Overexpression and properties of a new thermophilic and thermostable esterase from Bacillus acidocaldarius with sequence similarity to hormone-sensitive lipase subfamily.

G Manco 1, E Adinolfi 1, F M Pisani 1, G Ottolina 1, G Carrea 1, M Rossi 1
PMCID: PMC1219469  PMID: 9576869

Abstract

We previously purified a new esterase from the thermoacidophilic eubacterium Bacillus acidocaldarius whose N-terminal sequence corresponds to an open reading frame (ORF3) reported to show homology with the mammalian hormone-sensitive lipase (HSL)-like group of the esterase/lipase family. To compare the biochemical properties of this thermophilic enzyme with those of the homologous mesophilic and psychrophilic members of the HSL group, an overexpression system in Escherichia coli was established.
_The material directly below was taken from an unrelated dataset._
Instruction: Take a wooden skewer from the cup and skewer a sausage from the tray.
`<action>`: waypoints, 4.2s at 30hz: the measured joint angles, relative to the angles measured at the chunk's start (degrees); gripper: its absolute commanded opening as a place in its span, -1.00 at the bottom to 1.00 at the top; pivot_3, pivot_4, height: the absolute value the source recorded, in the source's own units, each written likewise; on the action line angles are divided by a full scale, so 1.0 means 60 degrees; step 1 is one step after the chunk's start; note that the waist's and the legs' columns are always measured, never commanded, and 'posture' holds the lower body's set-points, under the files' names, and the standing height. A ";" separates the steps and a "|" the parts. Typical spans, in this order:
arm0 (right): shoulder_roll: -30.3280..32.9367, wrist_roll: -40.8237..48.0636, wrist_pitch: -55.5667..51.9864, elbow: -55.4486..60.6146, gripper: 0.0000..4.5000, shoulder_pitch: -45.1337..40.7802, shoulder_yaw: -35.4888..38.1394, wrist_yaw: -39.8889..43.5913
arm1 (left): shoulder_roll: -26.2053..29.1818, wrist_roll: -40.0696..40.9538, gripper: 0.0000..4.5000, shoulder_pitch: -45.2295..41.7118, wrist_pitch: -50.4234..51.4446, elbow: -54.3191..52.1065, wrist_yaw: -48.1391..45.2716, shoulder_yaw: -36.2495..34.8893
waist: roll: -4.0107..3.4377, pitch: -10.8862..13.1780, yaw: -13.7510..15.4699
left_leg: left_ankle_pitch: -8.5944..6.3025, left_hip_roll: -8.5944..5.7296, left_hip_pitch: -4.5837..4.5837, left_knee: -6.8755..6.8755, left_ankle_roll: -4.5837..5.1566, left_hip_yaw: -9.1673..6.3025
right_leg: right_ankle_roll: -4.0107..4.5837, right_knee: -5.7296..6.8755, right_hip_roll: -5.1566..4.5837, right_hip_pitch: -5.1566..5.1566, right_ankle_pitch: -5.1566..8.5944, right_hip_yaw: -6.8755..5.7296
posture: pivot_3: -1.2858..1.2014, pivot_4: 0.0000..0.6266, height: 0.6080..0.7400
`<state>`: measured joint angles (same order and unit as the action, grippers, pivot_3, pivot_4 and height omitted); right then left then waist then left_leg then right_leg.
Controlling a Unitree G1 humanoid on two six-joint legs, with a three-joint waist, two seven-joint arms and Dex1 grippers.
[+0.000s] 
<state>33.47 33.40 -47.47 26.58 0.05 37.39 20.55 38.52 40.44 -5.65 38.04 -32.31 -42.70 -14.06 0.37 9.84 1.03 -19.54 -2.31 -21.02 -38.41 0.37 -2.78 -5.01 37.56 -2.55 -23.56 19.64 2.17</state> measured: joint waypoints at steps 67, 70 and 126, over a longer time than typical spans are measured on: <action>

The protein, expressed in soluble and active form at 10 mg/l E. coli culture, was purified to homogeneity and characterized biochemically. The enzyme, a 34 kDa monomeric protein, was demonstrated to be a B'-type carboxylesterase (EC 3.1.1.1) on the basis of substrate specificity and the action of inhibitors. Among the p-nitrophenyl (PNP) esters tested the best substrate was PNP-exanoate with Km and kcat values of 11+/-2 microM (mean+/-S.D., n=3) and 6610+/-880 s-1 (mean+/-S.D., n=3) respectively at 70 degreesC and pH7.1. In spite of relatively high sequence identity with the mammalian HSLs, the psychrophilic Moraxella TA144 lipase 2 and the human liver arylacetamide deacetylase, no lipase or amidase activity was detected. A series of substrates were tested for enantioselectivity. Substantial enantioselectivity was observed only in the resolution of (+/-)-3-bromo-5-(hydroxymethyl)-Delta2-isoxazoline, where the (R)-product was obtained with an 84% enantiomeric excess at 36% conversion. The enzyme was also able to synthesize acetyl esters when tested in vinyl acetate and toluene. Inactivation by diethylpyrocarbonate, diethyl-p-nitrophenyl phosphate, di-isopropylphosphofluoridate (DFP) and physostigmine, as well as labelling with [3H]DFP, supported our previous suggestion of a catalytic triad made up of Ser-His-Asp. The activity-stability-temperature relationship is discussed in relation to those of the homologous members of the HSL group.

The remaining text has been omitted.